London-based network engineering recruitment firm Hamilton Barnes has reported that “a counter offer culture” is gripping the tech recruitment sector as candidates “go to market to get a payrise” triggered by the cost of living crisis and a post-Brexit talent shortage.

George Barnes, Co-founder and Director of the firm said this was prompting “desperate attempts to hold onto talent” and “wild counter offers of up to £40,000 extra”.

He explained: “Inflation and the cost-of-living crisis has had no real effect on our clients in terms of hiring. While some sectors may have experienced recruitment slowdowns, we are seeing clients in the tech sector hiring ever more aggressively.

“Meanwhile, the effect our current economic situation is having on candidates is that they are reading about it and hearing about it in the press and they are going to market in huge numbers to get a pay rise, especially if they believe they are not in a position to get one in their current role, maybe because they think they haven’t been there long enough to get one or are in a structured role where they know they are not due one yet.

“In turn, employers who are determined to hold onto talent in a market where talent is highly prized and in short supply, are counter offering really aggressively into the tens of thousands.

“In the last week, I have seen one employer go up by 40k on someone’s salary to hold on to them when they were offered a role elsewhere because they were clearly so desperate to hold onto them. This sort of offer is phenomenal and can only be counter-productive.”

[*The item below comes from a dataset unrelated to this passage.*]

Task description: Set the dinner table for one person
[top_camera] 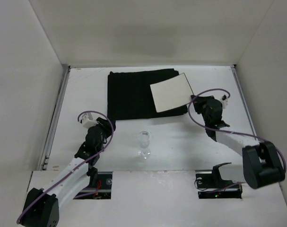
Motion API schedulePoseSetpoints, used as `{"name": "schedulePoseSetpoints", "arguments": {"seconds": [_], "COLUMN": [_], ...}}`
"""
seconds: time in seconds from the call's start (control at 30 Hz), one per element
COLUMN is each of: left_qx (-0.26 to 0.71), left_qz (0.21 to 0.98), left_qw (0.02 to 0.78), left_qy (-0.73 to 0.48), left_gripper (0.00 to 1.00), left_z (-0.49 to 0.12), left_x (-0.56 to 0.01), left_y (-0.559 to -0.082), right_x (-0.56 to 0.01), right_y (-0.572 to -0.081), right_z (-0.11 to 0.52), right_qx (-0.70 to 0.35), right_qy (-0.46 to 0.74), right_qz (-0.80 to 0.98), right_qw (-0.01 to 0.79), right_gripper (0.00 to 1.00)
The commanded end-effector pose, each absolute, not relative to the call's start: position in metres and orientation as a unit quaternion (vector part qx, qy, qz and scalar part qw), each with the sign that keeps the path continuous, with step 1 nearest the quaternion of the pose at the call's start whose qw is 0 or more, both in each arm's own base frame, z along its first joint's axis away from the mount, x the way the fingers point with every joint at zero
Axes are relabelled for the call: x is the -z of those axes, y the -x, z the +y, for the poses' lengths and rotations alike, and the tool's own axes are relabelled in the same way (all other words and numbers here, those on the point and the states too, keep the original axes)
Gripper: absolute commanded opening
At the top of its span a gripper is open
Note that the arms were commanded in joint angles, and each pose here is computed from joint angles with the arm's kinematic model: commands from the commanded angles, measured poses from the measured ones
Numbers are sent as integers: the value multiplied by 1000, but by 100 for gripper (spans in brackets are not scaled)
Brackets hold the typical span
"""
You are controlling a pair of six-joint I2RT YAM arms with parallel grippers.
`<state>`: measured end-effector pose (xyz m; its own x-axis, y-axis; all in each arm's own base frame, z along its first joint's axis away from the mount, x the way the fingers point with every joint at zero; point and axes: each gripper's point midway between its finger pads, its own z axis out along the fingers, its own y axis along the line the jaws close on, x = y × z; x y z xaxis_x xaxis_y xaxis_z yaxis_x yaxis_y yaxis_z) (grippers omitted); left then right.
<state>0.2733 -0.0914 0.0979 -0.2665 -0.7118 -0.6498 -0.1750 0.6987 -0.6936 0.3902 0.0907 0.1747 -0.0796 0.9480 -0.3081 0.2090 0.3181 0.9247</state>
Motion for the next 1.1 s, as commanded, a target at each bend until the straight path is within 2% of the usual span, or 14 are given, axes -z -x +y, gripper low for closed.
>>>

Barnes, who co-founded Hamilton Barnes, with Nick Barker in 2014, said the market had already been brought to “boiling point” by a post Brexit talent shortage:

“Salaries in tech have risen massively since Brexit – most have doubled at least with a typical salary we might have seen pre-Brexit of around £54k is now around £100k,” he said.

“Salaries were previously diluted by the influx of European workers into UK tech – for example when the Greek economy collapsed and lots of Greek specialists relocated here, happy to work for 25% less. It was a similar story with talent from Portugal and Spain.

“So, the market pre-Brexit was far more competitive talent-wise with more candidates competing for the best jobs so salaries were kept down and employers never counter offered. We have seen a complete reversal of that. We are firmly in the grip of a counter offer culture and we need to calm this down.”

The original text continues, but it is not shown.